=== Activity ===
Show every line of the data below that includes the word "target".
Data to examine START
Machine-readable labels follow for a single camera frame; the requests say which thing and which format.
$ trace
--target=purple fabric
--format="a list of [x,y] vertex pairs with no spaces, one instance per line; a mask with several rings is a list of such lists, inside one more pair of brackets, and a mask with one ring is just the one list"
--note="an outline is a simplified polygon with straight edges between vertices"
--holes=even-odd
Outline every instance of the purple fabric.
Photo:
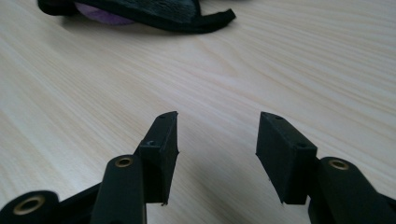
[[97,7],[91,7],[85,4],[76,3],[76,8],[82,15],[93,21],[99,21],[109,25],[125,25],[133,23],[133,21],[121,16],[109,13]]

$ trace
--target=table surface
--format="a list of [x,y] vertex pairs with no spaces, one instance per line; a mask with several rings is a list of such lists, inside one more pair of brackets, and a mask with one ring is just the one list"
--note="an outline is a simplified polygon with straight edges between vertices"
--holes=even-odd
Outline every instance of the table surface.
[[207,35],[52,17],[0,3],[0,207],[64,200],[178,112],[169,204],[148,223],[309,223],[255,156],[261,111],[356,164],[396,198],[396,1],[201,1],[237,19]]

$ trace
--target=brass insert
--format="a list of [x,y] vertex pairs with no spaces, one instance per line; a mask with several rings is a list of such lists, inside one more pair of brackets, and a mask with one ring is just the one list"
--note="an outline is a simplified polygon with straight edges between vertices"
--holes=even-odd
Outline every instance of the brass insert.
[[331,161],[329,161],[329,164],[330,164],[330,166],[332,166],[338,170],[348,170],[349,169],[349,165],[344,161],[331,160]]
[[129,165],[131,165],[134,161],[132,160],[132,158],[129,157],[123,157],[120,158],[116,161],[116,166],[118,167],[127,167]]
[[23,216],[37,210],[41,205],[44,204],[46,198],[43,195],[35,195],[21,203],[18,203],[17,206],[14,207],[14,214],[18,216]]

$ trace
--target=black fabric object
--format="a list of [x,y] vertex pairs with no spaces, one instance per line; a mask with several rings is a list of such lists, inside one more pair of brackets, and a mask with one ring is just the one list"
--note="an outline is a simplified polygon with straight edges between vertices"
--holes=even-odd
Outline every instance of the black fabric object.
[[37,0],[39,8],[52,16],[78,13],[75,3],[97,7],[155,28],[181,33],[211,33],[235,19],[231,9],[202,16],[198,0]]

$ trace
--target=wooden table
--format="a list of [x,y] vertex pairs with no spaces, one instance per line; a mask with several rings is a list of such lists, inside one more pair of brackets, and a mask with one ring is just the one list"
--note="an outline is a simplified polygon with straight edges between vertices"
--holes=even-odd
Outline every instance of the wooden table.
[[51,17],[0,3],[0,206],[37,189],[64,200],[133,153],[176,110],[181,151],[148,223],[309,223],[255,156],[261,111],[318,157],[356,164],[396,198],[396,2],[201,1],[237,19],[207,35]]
Data to examine END
Data to examine START
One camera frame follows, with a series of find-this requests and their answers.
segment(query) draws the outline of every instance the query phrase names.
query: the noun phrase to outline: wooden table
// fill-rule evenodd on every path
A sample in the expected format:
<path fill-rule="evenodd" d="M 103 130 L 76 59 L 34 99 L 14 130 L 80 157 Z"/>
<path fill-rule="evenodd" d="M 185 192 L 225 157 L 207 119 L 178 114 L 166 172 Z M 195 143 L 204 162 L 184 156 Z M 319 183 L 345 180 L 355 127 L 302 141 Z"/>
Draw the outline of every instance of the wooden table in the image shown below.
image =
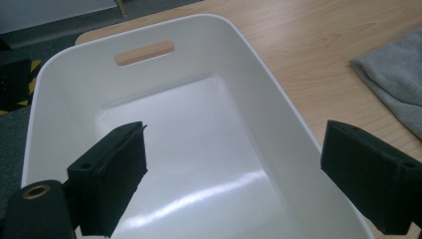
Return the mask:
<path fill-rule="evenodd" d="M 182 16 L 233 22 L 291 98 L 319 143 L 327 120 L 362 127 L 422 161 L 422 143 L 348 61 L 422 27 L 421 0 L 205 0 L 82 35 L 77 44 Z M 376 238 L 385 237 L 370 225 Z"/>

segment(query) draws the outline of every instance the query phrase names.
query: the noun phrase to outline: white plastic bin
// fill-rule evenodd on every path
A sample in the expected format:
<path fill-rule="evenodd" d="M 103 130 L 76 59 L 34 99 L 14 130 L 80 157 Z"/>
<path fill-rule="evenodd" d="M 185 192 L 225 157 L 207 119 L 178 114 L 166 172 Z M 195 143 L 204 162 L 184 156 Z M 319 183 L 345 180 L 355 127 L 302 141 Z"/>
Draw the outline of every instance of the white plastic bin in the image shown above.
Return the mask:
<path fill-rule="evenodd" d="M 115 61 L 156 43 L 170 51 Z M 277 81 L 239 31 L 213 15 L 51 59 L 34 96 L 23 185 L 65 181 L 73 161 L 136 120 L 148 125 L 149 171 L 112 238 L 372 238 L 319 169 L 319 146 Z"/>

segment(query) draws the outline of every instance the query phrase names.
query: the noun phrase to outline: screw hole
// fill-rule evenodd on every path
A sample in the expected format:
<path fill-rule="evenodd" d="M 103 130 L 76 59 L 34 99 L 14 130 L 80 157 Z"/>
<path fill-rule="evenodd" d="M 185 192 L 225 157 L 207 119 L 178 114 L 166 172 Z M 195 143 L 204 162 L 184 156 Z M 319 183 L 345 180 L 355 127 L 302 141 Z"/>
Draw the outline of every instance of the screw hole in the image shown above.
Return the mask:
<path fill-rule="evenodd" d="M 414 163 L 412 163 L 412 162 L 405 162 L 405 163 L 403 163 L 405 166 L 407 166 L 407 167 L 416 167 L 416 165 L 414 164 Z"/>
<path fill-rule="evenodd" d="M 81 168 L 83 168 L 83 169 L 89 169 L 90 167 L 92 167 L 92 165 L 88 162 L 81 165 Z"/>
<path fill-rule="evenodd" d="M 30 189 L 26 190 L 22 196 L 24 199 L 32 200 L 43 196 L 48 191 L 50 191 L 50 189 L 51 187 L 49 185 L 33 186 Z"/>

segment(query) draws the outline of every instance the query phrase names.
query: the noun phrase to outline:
Data to examine END
=== Answer section ===
--target=purple fabric
--target=table surface
--target=brass insert
--target=black fabric object
--target=wooden table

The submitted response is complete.